Dan juga hadist Nabi SAW “Dari Salamah bin Shakhr al-Bayadhl
bercerita, Dahulu aku adalah laki-laki yang mempunyai hasrat besar
kepada wanita tidak seperti kebanyakan orang. Ketika tiba bulan
Ramadhan, aku pernah menzhihar isteriku hingga bulan
Ramadhan berakhir. Pada suatu malam tatkala ia berbincang-bindang
denganku, tiba-tiba tersingkaplah kepadaku kain yang menutupi sebagian
dari anggota tubuhnya maka akupun melompatinya lalu kucampuri ia. Dan
pada pagi harinya aku pergi menemui kaumku lalu aku memberitahukan
mengenai diriku kepada mereka. Aku berkata kepada mereka, ”Tanyakanlah
kepada Rasulullah saw. mengenai persoalan ini. Maka jawab mereka, ’kami
tidak mau. Kami khawatir jangan-jangan ada wahyu yang turun mengenai
kita atau Rasulullah saw bersabda tentang sesuatu mengenai diri kita
sehingga tercela selamanya. Tetapi nanti akan kamu serahkan sepenuhnya
kepadamu persoalan ini. Pergilah dan sebutkanlah urusanmu itu kepada
Rasulullah saw. ”Maka akupun langsung berangkat menghadap Nabi saw.

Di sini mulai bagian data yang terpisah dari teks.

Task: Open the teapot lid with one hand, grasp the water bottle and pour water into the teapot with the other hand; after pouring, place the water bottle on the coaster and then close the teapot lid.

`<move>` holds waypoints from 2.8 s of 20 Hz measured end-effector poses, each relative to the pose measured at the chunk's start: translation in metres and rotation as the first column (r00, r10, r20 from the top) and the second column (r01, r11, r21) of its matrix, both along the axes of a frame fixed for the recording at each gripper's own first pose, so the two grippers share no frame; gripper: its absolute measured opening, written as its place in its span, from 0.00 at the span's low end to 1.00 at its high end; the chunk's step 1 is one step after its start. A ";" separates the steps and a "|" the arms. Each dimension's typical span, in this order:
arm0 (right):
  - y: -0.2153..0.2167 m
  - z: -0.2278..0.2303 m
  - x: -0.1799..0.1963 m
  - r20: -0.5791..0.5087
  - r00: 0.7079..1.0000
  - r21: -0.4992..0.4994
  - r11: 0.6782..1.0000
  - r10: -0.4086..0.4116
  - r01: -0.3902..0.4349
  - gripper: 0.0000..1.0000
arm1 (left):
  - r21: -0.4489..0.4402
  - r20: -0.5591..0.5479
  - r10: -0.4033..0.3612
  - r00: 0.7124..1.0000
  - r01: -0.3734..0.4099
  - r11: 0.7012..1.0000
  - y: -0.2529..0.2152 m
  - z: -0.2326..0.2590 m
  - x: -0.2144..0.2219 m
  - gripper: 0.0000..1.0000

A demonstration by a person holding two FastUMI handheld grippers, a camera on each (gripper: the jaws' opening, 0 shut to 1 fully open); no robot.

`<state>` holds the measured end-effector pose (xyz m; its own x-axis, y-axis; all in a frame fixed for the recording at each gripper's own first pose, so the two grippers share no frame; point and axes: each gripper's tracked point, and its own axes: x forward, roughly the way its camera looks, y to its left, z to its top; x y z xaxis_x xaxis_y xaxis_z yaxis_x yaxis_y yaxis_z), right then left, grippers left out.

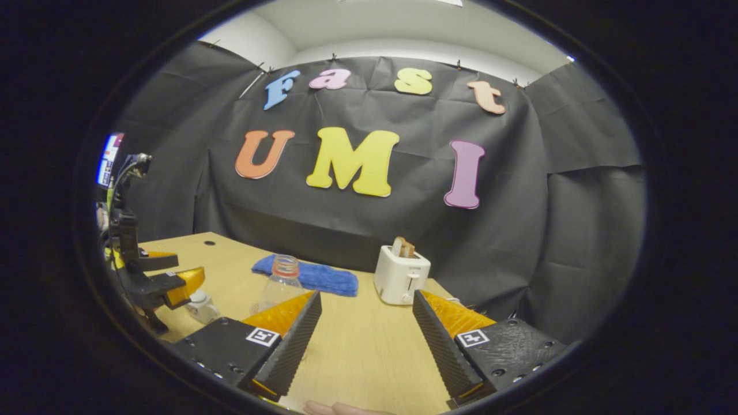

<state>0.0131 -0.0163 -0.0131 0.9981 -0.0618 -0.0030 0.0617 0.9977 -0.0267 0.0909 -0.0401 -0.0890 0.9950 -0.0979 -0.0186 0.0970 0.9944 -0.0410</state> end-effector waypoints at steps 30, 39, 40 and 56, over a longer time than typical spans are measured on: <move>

kemudian aku utarakan hal tersebut kepada Beliau. Maka Beliau saw
bertanya ”Apakah benar kamu melakukan hal itu?” Saya jawab ”Ya, dan
inilah supaya Rasulullah aku akan sabar dan tabah menghadapi putusan
Allah atas diriku,” Sabda Beliau ”Merdekakanlah seorang budak.” Saya
jawab, ”Demi Dzat yang telah mengutusmu dengan membawa yang haq, aku
tidak pernah memiliki (seorang budak) kecuali diriku ini.” Sabda Beliau,
”Kalau begitu puasalah dua bulan berturut-turut.” Saya jawab, ”Ya
Rasulullah, bukankah cobaan yang telah menimpaku ini terjadi ketika aku
sedang berpuasa”, Sabda Beliau, ”Kalau begitu bershadaqahlah, atau
berilah makan kepada enam puluh orang miskin.” Saya jawab, ”Demi Dzat
yang telah mengutusmu dengan membawa yang Haq sesungguhnya kami telah
menginap semalam (tatkala terjadi perselisihan itu sedang kami akan
makan malam. ’Maka sabda Beliau ”Pergilah kamu kepada siapa saja yang
akan bershadaqah dari Bani Zuraiq. Kemudian katakanlah kepada mereka
supaya memberikannya kepadamu. Lalu (dari shadaqah itu) berilah makan
enam puluh orang miskin, dan selebihnya gunakanlah (untuk dirimu dan
keluargamu).”(Shahih: Shahih Ibnu Majah no:1677, Ibnu Majah I : 665 no:2062 dan ’Aunul Ma’bud VI:298 no:2198, Tirmidzi II:335 no:1215.
Alangkah lebih romantis nya jika panggilan-panggilan yang kita sematkan pada pasangan diganti atau dirubah dengan panggilan-panggilan yang tidak ada hubungannya dengan panggilan-panggilan mahram, dan diganti dengan panggilan lain yang lebih romantis seperti panggilan rasul kepada istri-istrinya, seperti humairah (gadis yang merona), dlll. atau panggilan-panggilan lain seperti bebeb, honey, sayang, dll.